● TASK BRIEF
Here the job is to transcribe the data exactly while omitting the images.

···

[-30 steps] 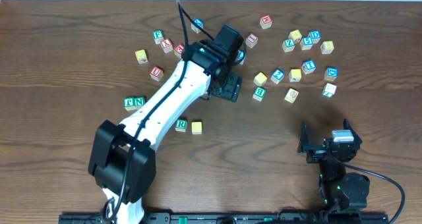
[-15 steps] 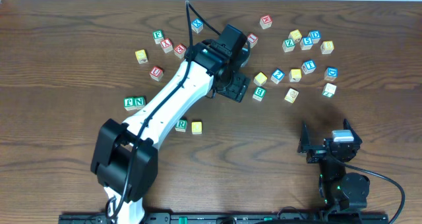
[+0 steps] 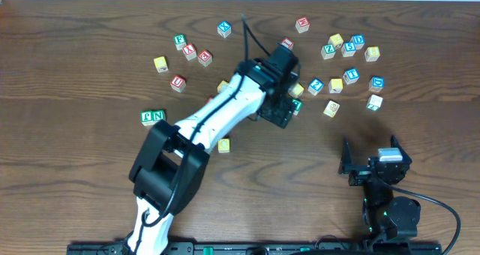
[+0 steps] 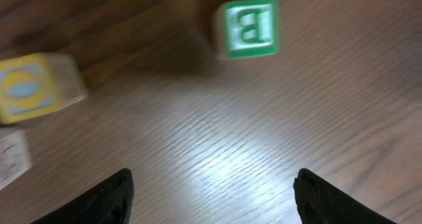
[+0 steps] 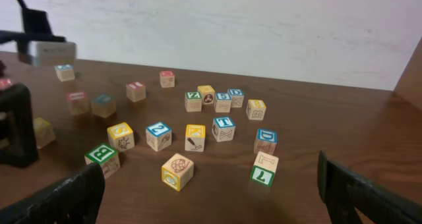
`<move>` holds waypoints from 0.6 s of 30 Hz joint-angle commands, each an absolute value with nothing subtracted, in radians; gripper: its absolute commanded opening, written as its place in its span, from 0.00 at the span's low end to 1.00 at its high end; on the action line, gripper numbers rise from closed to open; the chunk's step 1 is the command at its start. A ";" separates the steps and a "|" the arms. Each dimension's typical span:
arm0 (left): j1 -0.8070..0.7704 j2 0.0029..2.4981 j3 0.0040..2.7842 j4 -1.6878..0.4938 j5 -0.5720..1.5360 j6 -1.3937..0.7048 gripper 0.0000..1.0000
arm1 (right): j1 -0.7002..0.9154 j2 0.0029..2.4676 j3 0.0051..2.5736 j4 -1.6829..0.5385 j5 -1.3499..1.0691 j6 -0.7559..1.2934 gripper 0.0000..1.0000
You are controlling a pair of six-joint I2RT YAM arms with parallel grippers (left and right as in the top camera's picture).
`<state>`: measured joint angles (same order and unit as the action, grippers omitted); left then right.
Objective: Spell out ROBOT
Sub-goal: 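Raise the left gripper and move it over the green B block, then lower the left gripper onto the green B block and close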
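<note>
My left gripper [image 4: 211,201] hangs open and empty just short of a green B block [image 4: 249,28], which stands at the edge of the gripper [image 3: 279,112] in the overhead view. A yellow block with a blue ring mark [image 4: 33,85] lies to its left. The placed yellow O block [image 3: 223,145] stands in the middle of the table; the R block beside it is covered by my left arm. Low at the near right, my right gripper [image 5: 211,197] is open and holds nothing. A blue T block [image 5: 224,128] stands among the loose ones.
Loose letter blocks lie scattered across the far half of the table, with a cluster at the far right [image 3: 349,49]. Green blocks F and N [image 3: 153,117] sit at the left. A green-faced block [image 5: 264,171] and a yellow one [image 5: 178,171] lie nearest my right gripper.
My left gripper was open high above the R and yellow O blocks; now it is to the right, low by the green B block. The right arm has not moved.
My left gripper was shut on the yellow O block, set down right of the green R. Then its jaws stood apart around the block. Then it was high above the pair, open. Now it is over by the green B.
</note>
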<state>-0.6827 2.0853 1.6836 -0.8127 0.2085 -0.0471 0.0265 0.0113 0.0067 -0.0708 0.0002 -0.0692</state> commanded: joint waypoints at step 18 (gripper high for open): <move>-0.728 2.187 1.721 -0.653 0.218 -0.064 0.72 | 0.020 0.007 0.006 -0.075 0.009 -0.060 0.99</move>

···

● EXERCISE RESPONSE
[-30 steps] 
[-15 steps] 
[+0 steps] 
[+0 steps] 
[+0 steps] 
`<move>` holds waypoints from 0.6 s of 30 Hz joint-angle commands, each an absolute value with nothing subtracted, in radians; gripper: its absolute commanded opening, written as its place in its span, from 0.00 at the span's low end to 1.00 at its high end; on the action line, gripper numbers rise from closed to open; the chunk's step 1 is the command at its start. A ";" separates the steps and a "|" the arms. Each dimension's typical span:
arm0 (left): j1 -0.8070..0.7704 j2 0.0029..2.4981 j3 0.0040..2.7842 j4 -1.6878..0.4938 j5 -0.5720..1.5360 j6 -1.3937..0.7048 gripper 0.0000..1.0000
arm1 (right): j1 -0.7002..0.9154 j2 0.0029..2.4676 j3 0.0051..2.5736 j4 -1.6829..0.5385 j5 -1.3499..1.0691 j6 -0.7559..1.2934 gripper 0.0000..1.0000
You are controlling a pair of six-joint I2RT YAM arms with parallel grippers (left and right as in the top camera's picture).
`<state>`: measured joint angles (same order and unit as the action, grippers omitted); left then right.
Objective: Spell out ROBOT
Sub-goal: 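Raise the left gripper and move it over the green B block, then lower the left gripper onto the green B block and close
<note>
My left gripper [image 4: 211,201] hangs open and empty just short of a green B block [image 4: 249,28], which stands at the edge of the gripper [image 3: 279,112] in the overhead view. A yellow block with a blue ring mark [image 4: 33,85] lies to its left. The placed yellow O block [image 3: 223,145] stands in the middle of the table; the R block beside it is covered by my left arm. Low at the near right, my right gripper [image 5: 211,197] is open and holds nothing. A blue T block [image 5: 224,128] stands among the loose ones.
Loose letter blocks lie scattered across the far half of the table, with a cluster at the far right [image 3: 349,49]. Green blocks F and N [image 3: 153,117] sit at the left. A green-faced block [image 5: 264,171] and a yellow one [image 5: 178,171] lie nearest my right gripper.
My left gripper was open high above the R and yellow O blocks; now it is to the right, low by the green B block. The right arm has not moved.
My left gripper was shut on the yellow O block, set down right of the green R. Then its jaws stood apart around the block. Then it was high above the pair, open. Now it is over by the green B.
</note>
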<state>-0.6827 2.0853 1.6836 -0.8127 0.2085 -0.0471 0.0265 0.0113 0.0067 -0.0708 0.0002 -0.0692</state> commanded: joint waypoints at step 18 (gripper high for open): <move>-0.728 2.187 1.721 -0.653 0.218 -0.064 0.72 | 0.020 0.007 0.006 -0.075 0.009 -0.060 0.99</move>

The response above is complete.